Show every line below where "blue" can be found.
=== Section Start ===
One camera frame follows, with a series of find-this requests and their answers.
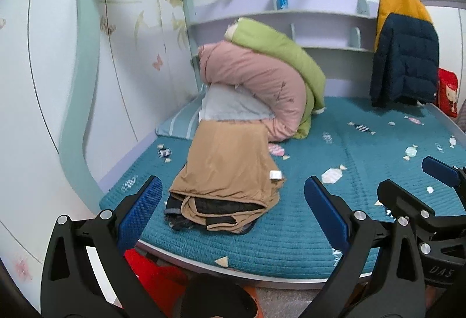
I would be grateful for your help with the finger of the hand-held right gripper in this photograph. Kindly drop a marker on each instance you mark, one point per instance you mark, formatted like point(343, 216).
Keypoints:
point(400, 194)
point(440, 169)

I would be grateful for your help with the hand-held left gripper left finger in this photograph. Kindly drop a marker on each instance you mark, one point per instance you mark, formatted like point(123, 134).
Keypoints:
point(142, 209)

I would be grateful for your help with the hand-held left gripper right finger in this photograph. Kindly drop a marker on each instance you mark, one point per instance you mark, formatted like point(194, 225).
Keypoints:
point(326, 210)

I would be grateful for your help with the tan button-up jacket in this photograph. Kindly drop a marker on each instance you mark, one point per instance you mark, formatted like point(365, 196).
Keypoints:
point(229, 165)

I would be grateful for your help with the dark folded pants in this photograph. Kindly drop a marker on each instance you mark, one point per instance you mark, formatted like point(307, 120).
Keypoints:
point(175, 218)

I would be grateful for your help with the teal quilted bed mat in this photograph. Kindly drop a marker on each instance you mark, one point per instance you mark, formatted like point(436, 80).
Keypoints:
point(364, 143)

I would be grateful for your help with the red glossy object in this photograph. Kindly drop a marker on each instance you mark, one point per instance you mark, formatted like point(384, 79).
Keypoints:
point(156, 278)

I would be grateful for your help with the red cartoon bag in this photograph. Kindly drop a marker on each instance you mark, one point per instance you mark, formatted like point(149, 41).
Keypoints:
point(447, 92)

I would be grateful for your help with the striped blue pillow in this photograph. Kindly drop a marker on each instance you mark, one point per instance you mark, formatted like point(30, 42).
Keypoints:
point(178, 125)

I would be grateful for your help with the black rounded object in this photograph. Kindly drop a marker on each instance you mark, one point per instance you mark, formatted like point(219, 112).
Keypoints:
point(218, 298)

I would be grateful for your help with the yellow and navy puffer jacket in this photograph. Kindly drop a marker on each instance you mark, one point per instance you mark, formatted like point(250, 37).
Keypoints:
point(404, 56)

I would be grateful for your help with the light blue folded cloth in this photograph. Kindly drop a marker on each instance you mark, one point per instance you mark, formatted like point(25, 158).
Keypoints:
point(233, 105)

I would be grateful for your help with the pink quilt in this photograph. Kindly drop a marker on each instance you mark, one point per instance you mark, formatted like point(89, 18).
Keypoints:
point(255, 78)

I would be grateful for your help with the green quilt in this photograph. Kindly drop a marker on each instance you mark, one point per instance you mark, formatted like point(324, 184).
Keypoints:
point(284, 45)

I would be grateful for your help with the small blue box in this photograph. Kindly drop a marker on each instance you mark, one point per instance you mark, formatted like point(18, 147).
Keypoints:
point(283, 1)

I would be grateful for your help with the lilac wall shelf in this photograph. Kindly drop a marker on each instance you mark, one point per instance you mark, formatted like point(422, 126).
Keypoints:
point(327, 30)

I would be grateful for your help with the mint bunk bed frame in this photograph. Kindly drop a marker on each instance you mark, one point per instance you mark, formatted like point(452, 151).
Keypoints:
point(89, 12)

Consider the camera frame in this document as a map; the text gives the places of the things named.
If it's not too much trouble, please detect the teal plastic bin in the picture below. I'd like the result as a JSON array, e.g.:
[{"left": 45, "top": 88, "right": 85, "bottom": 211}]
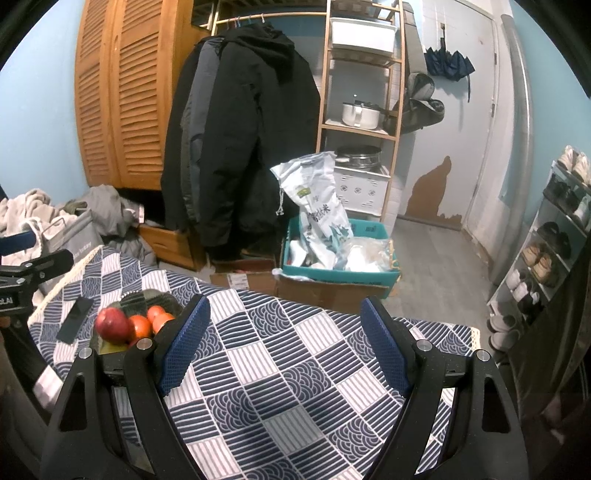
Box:
[{"left": 281, "top": 216, "right": 402, "bottom": 283}]

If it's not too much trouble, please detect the large orange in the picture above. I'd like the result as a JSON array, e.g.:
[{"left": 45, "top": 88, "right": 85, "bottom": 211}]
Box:
[{"left": 128, "top": 315, "right": 153, "bottom": 341}]

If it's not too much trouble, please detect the dark blue umbrella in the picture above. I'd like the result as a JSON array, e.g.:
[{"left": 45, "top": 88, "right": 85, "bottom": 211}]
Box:
[{"left": 425, "top": 46, "right": 476, "bottom": 102}]

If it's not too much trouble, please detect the white storage bin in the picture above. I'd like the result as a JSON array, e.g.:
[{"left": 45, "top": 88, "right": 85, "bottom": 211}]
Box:
[{"left": 330, "top": 17, "right": 398, "bottom": 52}]

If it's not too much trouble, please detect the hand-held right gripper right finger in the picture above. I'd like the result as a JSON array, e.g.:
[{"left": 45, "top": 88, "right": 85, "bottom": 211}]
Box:
[{"left": 360, "top": 298, "right": 529, "bottom": 480}]

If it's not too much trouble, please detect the grey clothes pile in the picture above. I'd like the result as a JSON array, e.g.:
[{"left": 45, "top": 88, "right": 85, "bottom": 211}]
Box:
[{"left": 65, "top": 185, "right": 158, "bottom": 266}]

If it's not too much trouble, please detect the white pot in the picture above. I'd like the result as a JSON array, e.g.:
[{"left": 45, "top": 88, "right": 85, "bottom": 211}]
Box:
[{"left": 342, "top": 100, "right": 382, "bottom": 130}]

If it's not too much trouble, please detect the white plastic basket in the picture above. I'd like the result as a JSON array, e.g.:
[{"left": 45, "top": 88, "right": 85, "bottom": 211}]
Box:
[{"left": 333, "top": 164, "right": 391, "bottom": 217}]

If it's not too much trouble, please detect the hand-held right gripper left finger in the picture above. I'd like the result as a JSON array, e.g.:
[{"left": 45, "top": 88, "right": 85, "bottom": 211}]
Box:
[{"left": 39, "top": 294, "right": 212, "bottom": 480}]

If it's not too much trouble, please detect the white door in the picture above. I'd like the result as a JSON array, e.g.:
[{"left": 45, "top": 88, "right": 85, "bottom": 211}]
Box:
[{"left": 462, "top": 0, "right": 502, "bottom": 232}]

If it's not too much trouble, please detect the steel pot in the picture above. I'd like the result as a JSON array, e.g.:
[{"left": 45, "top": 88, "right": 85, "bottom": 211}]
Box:
[{"left": 335, "top": 145, "right": 383, "bottom": 169}]

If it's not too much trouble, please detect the black hooded coat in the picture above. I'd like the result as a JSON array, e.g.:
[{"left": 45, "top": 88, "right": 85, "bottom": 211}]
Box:
[{"left": 196, "top": 21, "right": 321, "bottom": 261}]

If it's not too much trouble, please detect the beige blanket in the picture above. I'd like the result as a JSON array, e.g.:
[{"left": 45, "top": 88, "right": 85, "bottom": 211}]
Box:
[{"left": 0, "top": 189, "right": 54, "bottom": 259}]

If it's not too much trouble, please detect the shoe rack with shoes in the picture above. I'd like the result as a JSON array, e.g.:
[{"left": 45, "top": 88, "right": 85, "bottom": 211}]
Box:
[{"left": 489, "top": 145, "right": 591, "bottom": 349}]

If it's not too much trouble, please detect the large cardboard box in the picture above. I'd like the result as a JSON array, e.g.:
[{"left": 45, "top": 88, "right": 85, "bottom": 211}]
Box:
[{"left": 276, "top": 272, "right": 391, "bottom": 315}]

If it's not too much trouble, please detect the wooden louvered wardrobe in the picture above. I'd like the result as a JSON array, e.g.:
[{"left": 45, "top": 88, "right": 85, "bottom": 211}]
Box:
[{"left": 74, "top": 0, "right": 213, "bottom": 192}]

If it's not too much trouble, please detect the dark hanging bag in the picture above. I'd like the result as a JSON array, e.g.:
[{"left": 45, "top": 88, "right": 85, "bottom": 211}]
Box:
[{"left": 388, "top": 71, "right": 446, "bottom": 134}]

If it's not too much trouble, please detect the wooden drawer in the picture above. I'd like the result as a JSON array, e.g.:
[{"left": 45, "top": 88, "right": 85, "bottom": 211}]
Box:
[{"left": 139, "top": 224, "right": 206, "bottom": 272}]

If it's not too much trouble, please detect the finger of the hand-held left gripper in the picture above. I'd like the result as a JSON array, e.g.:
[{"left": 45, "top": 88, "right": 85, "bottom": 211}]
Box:
[
  {"left": 0, "top": 250, "right": 75, "bottom": 282},
  {"left": 0, "top": 231, "right": 37, "bottom": 257}
]

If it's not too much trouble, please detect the wooden shelf rack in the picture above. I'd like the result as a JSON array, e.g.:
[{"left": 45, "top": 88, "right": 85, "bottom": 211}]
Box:
[{"left": 316, "top": 0, "right": 404, "bottom": 222}]

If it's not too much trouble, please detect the blue patterned tablecloth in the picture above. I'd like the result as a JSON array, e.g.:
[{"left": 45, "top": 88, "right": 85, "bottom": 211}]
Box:
[{"left": 28, "top": 246, "right": 481, "bottom": 480}]

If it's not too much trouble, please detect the clear plastic bag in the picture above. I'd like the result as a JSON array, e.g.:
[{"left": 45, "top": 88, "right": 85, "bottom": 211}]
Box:
[{"left": 344, "top": 237, "right": 398, "bottom": 273}]

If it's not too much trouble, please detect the grey tote bag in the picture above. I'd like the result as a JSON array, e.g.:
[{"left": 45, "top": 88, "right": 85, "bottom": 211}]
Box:
[{"left": 39, "top": 210, "right": 105, "bottom": 296}]

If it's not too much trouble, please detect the small cardboard box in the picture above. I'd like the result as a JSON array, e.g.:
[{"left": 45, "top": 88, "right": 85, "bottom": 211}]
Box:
=== Section End ===
◆ **RESPONSE**
I would be grateful for your help with the striped blue pillow in this photograph. Kindly drop a marker on each instance you mark, one point per instance you mark, formatted like point(30, 42).
I would be grateful for your help with the light blue folded cloth in this photograph. Kindly drop a marker on each instance you mark, one point per instance you mark, formatted like point(25, 158).
I would be grateful for your help with the small blue box in this photograph. Kindly drop a marker on each instance you mark, one point per instance you mark, formatted like point(18, 147).
If it's not too much trouble, please detect the dark blue umbrella in the picture above. I'd like the result as a JSON array, e.g.:
If it's not too much trouble, please detect the blue patterned tablecloth in the picture above. I'd like the result as a JSON array, e.g.:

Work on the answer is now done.